TASK INPUTS:
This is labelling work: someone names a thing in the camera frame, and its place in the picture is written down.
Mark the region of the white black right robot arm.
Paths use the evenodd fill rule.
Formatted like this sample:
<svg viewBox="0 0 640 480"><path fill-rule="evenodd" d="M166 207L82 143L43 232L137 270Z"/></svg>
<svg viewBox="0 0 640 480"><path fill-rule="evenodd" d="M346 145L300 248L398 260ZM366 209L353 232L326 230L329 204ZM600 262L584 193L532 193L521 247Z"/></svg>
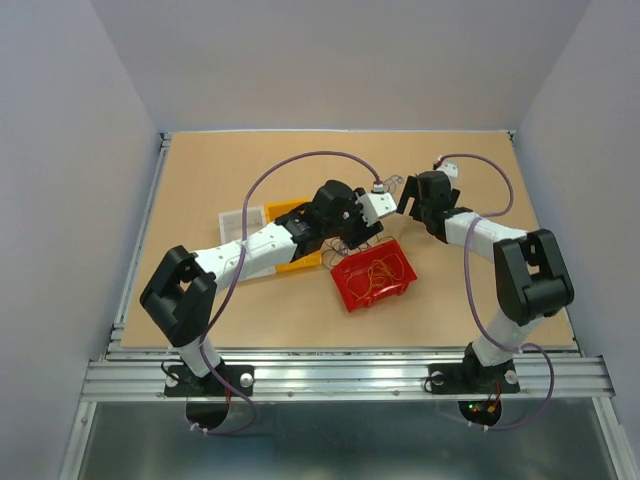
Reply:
...
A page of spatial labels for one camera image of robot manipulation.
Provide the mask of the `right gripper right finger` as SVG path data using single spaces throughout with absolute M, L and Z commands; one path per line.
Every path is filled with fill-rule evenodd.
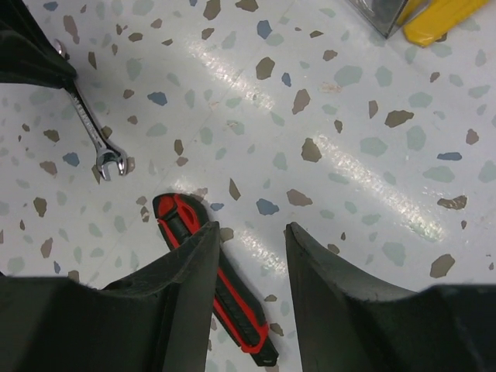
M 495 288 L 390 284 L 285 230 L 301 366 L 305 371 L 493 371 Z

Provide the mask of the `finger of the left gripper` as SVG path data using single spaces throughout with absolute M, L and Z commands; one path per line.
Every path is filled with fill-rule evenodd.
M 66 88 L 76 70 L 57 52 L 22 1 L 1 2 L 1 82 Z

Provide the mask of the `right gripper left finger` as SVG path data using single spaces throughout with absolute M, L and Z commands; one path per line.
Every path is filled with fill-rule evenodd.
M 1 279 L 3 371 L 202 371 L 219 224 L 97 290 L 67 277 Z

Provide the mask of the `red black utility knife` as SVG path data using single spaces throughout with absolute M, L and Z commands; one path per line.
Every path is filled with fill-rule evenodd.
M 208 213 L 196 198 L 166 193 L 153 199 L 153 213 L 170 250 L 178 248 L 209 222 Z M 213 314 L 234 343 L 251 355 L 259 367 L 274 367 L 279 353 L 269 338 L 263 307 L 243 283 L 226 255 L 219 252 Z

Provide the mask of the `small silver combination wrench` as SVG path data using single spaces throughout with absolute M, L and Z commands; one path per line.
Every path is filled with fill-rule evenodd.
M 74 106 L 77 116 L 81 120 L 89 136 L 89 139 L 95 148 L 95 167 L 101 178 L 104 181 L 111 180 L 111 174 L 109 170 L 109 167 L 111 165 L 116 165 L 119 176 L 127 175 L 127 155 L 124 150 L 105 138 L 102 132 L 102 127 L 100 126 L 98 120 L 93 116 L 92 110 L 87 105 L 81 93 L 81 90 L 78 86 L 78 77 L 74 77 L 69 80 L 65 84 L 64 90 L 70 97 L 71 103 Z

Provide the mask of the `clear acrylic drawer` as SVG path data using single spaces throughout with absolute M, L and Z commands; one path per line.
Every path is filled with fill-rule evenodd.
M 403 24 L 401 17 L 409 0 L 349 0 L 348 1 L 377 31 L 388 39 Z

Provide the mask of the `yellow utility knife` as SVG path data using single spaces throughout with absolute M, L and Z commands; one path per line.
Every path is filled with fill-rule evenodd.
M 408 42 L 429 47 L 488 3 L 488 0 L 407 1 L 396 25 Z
==
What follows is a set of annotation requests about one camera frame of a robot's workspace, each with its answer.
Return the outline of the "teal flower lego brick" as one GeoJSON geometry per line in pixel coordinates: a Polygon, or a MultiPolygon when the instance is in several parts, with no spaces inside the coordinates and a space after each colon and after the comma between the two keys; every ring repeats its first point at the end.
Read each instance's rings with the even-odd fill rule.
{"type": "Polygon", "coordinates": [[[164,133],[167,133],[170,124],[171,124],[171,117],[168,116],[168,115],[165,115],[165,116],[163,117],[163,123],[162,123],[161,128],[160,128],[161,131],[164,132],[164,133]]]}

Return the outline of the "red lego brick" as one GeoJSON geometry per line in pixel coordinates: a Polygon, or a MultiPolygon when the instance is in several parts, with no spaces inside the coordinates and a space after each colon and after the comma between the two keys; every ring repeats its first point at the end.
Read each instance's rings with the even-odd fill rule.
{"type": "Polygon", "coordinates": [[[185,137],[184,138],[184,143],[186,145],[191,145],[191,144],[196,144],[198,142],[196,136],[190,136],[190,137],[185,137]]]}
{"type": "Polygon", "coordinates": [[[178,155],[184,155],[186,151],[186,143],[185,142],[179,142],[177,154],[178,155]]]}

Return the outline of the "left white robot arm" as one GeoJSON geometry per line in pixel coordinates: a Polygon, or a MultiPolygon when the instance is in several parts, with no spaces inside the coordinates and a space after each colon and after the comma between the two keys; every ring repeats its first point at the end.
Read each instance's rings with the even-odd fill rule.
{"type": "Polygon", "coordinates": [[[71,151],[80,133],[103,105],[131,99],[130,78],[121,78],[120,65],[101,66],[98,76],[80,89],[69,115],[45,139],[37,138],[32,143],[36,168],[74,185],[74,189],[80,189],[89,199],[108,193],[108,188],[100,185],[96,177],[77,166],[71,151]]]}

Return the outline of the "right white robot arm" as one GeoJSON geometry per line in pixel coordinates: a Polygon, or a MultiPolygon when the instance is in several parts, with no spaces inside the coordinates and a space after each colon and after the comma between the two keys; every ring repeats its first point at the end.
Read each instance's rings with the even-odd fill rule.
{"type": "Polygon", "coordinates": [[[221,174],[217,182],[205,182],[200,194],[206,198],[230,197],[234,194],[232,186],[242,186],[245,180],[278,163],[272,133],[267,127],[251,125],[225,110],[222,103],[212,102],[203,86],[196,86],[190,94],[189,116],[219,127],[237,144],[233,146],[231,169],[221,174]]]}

TASK REQUIREMENTS: Across the records above, how many lines hold the string "finger"? The number alone will do.

EXERCISE ANSWER: 3